The Hogwarts grounds was just as inviting and immaculate as Harry remembered them, absolutely unaltered. The Hogwarts of his parents' time, his time, and his sons' time seemed to be all the same: it seemed as though Hogwarts castle was the very testament to the fact that time could not wear down everything. Not a blade of grass was out of place, and he could swear that he, Hermione, and Ron were about to come out of the castle and flop down under their favorite beech tree by the lake.
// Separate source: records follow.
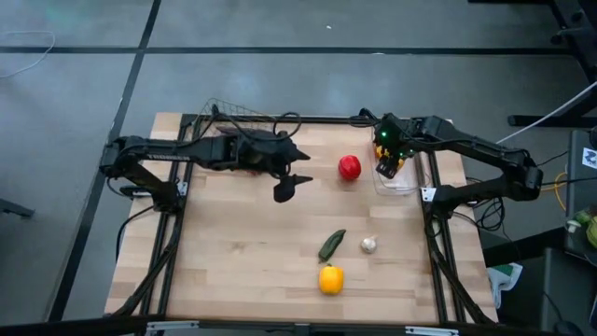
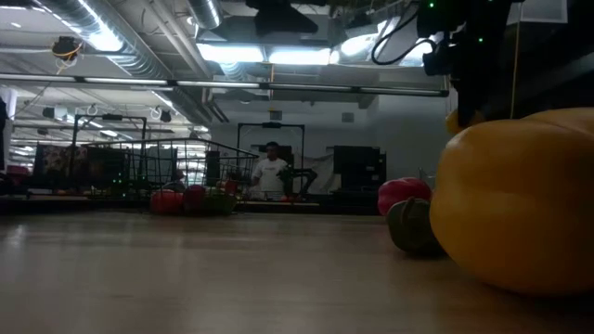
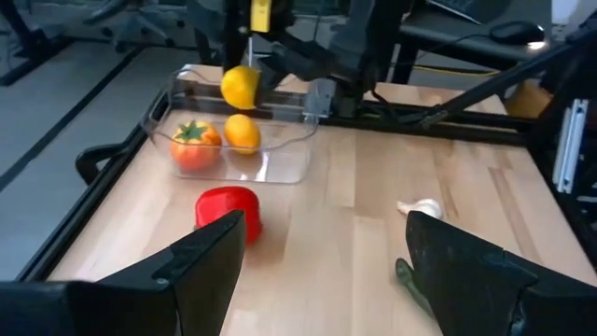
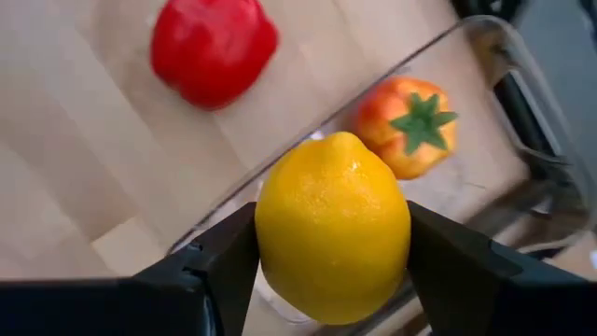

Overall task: Sort produce into baskets
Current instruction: Put the yellow lemon into the transparent bin, then put the green chili pepper into the silver wire basket

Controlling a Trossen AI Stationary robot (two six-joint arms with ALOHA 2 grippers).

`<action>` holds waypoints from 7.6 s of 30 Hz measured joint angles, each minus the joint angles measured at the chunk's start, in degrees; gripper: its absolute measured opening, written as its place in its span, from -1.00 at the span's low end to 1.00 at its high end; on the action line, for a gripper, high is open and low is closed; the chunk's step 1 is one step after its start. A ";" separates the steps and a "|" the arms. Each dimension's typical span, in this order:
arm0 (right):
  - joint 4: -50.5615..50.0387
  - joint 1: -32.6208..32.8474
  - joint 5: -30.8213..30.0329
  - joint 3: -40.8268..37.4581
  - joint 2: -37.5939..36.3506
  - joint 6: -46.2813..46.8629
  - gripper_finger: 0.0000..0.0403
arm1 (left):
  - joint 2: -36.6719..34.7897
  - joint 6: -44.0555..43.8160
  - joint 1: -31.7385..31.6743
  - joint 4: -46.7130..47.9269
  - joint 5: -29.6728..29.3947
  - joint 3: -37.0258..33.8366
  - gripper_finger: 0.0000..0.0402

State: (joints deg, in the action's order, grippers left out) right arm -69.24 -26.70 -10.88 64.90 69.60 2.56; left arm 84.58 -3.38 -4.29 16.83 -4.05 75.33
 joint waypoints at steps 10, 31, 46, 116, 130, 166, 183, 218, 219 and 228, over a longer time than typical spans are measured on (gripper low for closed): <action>-0.77 0.00 -0.17 0.00 0.34 0.04 0.32 | 0.00 0.29 1.29 0.11 0.03 0.00 0.46; -2.85 0.04 -2.42 -0.04 3.80 1.45 0.49 | 0.00 0.33 1.27 0.14 0.01 0.02 0.46; -2.25 0.04 0.58 -0.04 3.80 1.76 0.48 | 0.02 0.36 1.27 0.65 0.01 0.04 0.46; 30.11 41.83 11.78 -3.19 19.97 -7.28 0.48 | -0.11 -1.02 1.24 0.69 -0.01 0.09 0.46; 33.21 41.72 14.41 -3.19 28.24 -12.16 0.48 | -0.15 -1.07 1.18 0.99 -0.01 0.09 0.46; 36.68 41.68 15.64 -3.10 32.87 -12.27 -0.57 | -14.25 -3.89 1.20 16.56 -1.85 0.09 0.46; 36.23 36.37 10.35 1.65 32.94 -13.90 -0.56 | -18.21 -23.74 4.56 45.20 -6.91 0.07 0.46; 53.19 25.55 8.95 11.56 32.89 -6.43 -0.56 | -3.28 -21.97 9.17 37.99 -13.40 0.07 0.46; 53.28 25.57 8.95 11.56 32.89 -6.44 -0.56 | -3.28 -21.96 9.13 37.92 -13.41 0.07 0.46; 57.73 25.59 12.06 11.56 32.89 -6.44 -0.56 | -2.95 -21.94 9.02 37.84 -13.41 0.07 0.46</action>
State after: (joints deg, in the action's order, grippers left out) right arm -11.51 -1.10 1.17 76.47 102.50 -3.88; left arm 81.62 -25.32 4.73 54.66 -17.45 75.40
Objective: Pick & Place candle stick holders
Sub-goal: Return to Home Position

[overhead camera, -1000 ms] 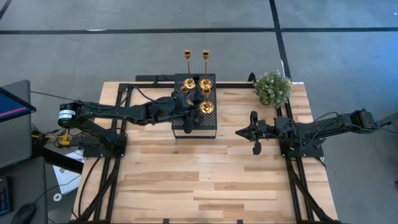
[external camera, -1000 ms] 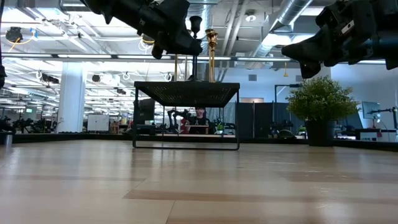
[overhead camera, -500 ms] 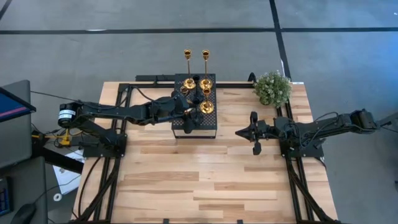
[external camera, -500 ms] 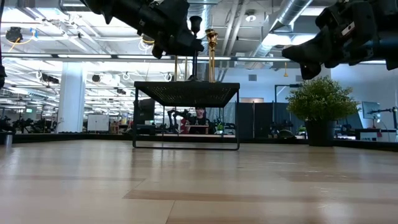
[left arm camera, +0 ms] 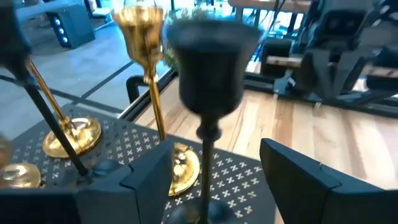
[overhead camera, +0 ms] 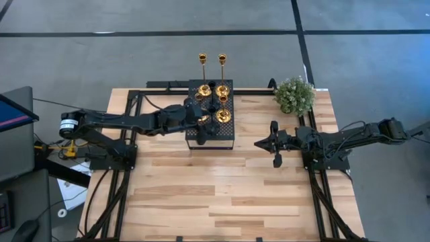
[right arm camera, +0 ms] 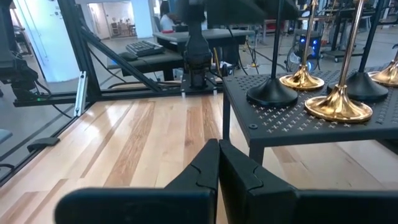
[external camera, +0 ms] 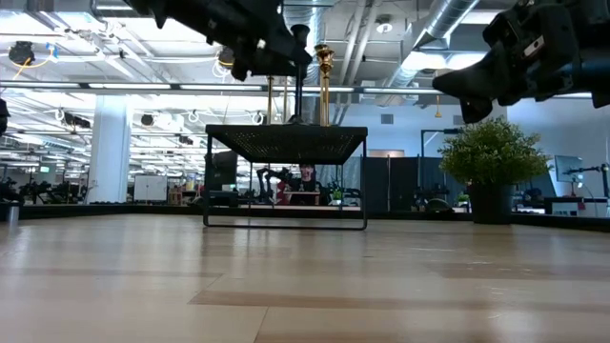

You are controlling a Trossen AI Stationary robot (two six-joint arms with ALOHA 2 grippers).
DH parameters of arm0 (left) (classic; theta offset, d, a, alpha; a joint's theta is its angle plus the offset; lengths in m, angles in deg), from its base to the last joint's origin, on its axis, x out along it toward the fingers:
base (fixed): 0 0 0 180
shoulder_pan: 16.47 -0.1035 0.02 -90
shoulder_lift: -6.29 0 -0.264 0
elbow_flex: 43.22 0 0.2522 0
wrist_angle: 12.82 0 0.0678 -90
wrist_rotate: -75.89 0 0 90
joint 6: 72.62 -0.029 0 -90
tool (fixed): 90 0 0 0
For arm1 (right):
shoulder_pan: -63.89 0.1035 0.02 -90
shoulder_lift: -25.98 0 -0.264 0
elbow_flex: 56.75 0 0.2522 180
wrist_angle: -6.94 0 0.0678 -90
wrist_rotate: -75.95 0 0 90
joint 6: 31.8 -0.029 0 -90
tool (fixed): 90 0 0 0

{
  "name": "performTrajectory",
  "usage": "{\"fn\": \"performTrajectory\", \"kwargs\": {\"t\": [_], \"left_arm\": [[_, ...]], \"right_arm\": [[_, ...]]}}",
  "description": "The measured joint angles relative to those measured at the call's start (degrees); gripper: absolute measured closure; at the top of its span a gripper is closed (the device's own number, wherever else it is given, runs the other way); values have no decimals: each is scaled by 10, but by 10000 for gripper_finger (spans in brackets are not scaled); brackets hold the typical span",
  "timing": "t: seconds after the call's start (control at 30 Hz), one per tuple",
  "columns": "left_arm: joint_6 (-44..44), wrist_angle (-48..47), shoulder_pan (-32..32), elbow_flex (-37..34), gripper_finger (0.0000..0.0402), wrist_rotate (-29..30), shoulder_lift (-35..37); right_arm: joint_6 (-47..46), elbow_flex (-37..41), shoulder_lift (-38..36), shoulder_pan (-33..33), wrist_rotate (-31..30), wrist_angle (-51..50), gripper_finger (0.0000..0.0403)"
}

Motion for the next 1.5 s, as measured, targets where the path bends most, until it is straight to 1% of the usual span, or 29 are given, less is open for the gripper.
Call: {"fn": "performTrajectory", "kwargs": {"t": [0.2, 0.5, 0.6, 0.7, 0.77, 0.9, 1.0, 1.03, 1.1, 1.5], "left_arm": [[13, -38, 4, 0, 170, -10, 46], [19, -168, 35, 0, 173, -16, 122], [11, -202, 51, 0, 183, -17, 146], [-14, -240, 65, 0, 210, -17, 168], [-16, -251, 75, 0, 238, -16, 180], [-20, -253, 95, -3, 311, -23, 197], [-53, -252, 107, -8, 374, -35, 204], [-59, -253, 113, -13, 387, -37, 207], [-61, -253, 118, -17, 393, -40, 207], [-56, -249, 128, -32, 393, -40, 208]], "right_arm": [[-4, 0, 0, 0, 0, -4, 403], [-5, 0, 0, 12, 0, -4, 403], [-5, 0, 0, 16, 0, -4, 403], [-5, 0, 0, 17, 0, -4, 403], [-5, 0, 0, 17, 0, -4, 403], [-5, 0, 0, 17, 0, -4, 403], [-3, 0, 0, 17, 0, -4, 403], [-2, 0, 0, 16, 0, -4, 403], [-2, 0, 0, 14, 0, -4, 403], [-4, 0, 0, 14, 0, 0, 403]]}}
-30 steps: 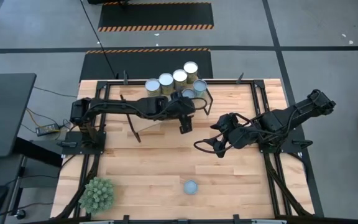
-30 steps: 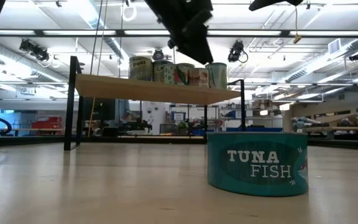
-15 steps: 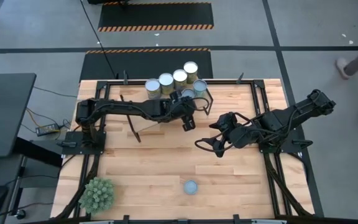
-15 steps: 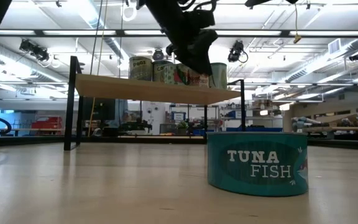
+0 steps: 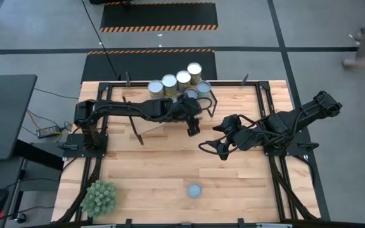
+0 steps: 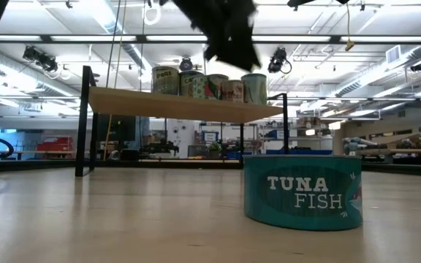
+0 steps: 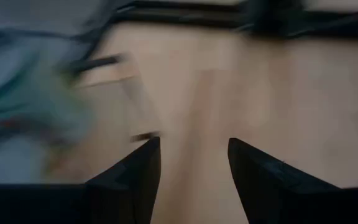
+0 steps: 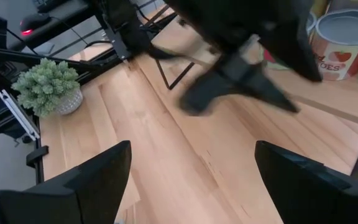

Glancing around, he searched for the familiar faces. He wondered whose memory he was in; could it possibly be the Herbology teacher's? She was a long, wiry woman with a mass of brown hair that was clipped short, about as different from stout, curly-haired Professor Sprout as you could get. She was in Greenhouse 4, pruning an odd, tentacled plant that Harry recognized as the Venemous Tentacula.

Suddenly, two figures came flying out of the castle, running as if for dear life, though laughing and almost falling over themselves in mirth. From this far away, he could only see vague characteristics; one boy had glasses and a mess of ruffled hair; the other was clutching a book and had a very mischievous expression on his face. Panting after them came a short, stout boy, his face very mousy and his eyes very anxious. He was obviously afraid of being left behind.

Harry's stomach lurched as he realized this was the Marauders; James, Sirius, and Peter. But where was Remus? Harry edged away from the greenhouse and as close to those familiar figures as he could. No sooner had the boys (Sirius and James, he could tell it was them now) pelted away, when...

"_OY!"_

A bellow shattered the peace of the day, causing several students to look up from their textbooks and conversations with alarm. Remus John Lupin came pelting into the grounds, robes flapping out behind him and an expression of utter frustration on his face. "_OY! YOU BLOODY GITS GET BACK HERE WITH MY BOOK!"_

"Oy Prongsie, he's gaining on us!" Sirius yelped, a very doggish grin on his face.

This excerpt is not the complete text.